What is needed => In the listing that follows, the range to quote begins at the line that has "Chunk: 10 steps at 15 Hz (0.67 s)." and ends after the line that has "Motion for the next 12"; quote it verbatim and add nothing.

<<<<

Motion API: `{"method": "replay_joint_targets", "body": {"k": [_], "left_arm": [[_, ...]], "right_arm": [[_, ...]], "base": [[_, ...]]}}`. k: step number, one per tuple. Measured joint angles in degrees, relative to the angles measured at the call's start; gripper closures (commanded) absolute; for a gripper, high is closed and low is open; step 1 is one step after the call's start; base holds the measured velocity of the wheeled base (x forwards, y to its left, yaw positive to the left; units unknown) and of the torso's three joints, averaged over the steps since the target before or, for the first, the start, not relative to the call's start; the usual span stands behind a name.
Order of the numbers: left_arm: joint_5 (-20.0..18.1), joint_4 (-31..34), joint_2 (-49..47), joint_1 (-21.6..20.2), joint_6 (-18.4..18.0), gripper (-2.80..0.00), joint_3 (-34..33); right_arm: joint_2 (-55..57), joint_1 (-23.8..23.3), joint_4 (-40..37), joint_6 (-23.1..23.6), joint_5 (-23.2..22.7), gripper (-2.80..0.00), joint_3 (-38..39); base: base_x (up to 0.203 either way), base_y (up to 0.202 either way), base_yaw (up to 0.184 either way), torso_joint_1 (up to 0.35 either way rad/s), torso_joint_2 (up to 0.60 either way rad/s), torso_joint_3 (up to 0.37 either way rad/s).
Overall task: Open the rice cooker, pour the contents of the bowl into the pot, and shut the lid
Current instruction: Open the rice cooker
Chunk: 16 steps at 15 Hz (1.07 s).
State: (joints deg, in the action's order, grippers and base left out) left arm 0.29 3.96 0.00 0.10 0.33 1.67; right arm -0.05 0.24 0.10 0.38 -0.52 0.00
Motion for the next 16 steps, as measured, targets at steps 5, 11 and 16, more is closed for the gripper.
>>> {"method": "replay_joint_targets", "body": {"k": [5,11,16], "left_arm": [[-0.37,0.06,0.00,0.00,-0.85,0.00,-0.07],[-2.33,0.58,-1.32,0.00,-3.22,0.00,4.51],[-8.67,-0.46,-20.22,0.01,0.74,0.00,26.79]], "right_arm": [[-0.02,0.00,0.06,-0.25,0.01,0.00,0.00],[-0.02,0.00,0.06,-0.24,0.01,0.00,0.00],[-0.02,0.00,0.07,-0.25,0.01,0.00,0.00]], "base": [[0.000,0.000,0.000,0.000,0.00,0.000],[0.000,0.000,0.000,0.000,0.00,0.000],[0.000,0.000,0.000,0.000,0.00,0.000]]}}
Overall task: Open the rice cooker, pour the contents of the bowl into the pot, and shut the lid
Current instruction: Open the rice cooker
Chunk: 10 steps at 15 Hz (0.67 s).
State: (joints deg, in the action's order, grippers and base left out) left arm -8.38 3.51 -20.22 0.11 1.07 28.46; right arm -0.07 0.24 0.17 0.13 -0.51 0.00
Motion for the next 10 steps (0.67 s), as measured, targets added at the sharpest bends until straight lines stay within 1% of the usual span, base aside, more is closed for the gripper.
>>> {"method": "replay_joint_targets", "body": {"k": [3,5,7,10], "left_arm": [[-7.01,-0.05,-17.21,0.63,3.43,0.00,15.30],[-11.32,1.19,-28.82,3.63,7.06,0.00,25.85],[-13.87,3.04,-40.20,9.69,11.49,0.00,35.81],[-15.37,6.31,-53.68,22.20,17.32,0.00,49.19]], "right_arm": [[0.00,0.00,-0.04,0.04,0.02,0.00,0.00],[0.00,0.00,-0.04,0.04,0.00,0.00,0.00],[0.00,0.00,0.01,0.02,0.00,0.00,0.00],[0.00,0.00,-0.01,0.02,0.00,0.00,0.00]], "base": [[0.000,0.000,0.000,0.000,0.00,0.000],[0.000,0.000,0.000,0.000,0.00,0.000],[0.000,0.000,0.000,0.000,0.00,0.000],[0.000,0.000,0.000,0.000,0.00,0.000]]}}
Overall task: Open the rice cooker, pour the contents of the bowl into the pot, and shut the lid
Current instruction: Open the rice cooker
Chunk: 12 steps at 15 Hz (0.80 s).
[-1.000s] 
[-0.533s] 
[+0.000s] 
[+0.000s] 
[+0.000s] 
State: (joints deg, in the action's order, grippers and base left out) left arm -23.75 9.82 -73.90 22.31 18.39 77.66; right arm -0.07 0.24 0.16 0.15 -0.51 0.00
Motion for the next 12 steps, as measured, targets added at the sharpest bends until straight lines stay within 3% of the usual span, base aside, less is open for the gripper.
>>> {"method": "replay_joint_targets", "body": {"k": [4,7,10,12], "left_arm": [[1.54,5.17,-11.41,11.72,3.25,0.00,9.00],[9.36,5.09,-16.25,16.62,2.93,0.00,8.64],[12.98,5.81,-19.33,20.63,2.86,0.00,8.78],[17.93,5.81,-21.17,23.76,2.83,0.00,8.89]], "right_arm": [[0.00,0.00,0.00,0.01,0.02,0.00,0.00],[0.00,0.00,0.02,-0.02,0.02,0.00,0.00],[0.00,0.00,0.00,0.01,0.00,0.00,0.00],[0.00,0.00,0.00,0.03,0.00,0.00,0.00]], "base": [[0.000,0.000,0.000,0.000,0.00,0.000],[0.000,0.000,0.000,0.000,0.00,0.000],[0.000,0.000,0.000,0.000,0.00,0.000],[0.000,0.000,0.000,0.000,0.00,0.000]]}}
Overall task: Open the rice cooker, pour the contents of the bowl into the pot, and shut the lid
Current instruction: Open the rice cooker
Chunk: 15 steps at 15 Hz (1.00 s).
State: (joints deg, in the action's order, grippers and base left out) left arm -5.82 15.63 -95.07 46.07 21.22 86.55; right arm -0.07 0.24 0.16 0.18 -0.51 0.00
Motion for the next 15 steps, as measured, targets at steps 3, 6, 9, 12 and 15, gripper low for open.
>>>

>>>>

Answer to the problem =>
Chunk: 10 steps at 15 Hz (0.67 s).
State: (joints deg, in the action's order, grippers and base left out) left arm -8.38 3.51 -20.22 0.11 1.07 28.46; right arm -0.07 0.24 0.17 0.13 -0.51 0.00
Motion for the next 10 steps (0.67 s), as measured, targets added at the sharpest bends until straight lines stay within 1% of the usual span, base aside, more is closed for the gripper.
>>> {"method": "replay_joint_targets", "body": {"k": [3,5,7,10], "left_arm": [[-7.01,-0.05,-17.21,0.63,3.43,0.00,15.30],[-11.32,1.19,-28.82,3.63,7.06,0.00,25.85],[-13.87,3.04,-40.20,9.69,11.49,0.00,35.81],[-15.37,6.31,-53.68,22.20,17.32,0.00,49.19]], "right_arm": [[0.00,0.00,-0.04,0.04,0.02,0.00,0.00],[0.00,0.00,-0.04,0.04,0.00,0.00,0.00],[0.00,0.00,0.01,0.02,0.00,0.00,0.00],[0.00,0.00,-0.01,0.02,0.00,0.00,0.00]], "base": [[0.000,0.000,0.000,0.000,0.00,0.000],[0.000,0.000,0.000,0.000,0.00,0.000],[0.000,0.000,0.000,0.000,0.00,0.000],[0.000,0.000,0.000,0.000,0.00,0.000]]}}
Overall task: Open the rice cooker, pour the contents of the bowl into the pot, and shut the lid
Current instruction: Open the rice cooker
Chunk: 12 steps at 15 Hz (0.80 s).
[-1.000s] 
[-0.533s] 
[+0.000s] 
[+0.000s] 
[+0.000s] 
State: (joints deg, in the action's order, grippers and base left out) left arm -23.75 9.82 -73.90 22.31 18.39 77.66; right arm -0.07 0.24 0.16 0.15 -0.51 0.00
Motion for the next 12 steps, as measured, targets added at the sharpest bends until straight lines stay within 3% of the usual span, base aside, less is open for the gripper.

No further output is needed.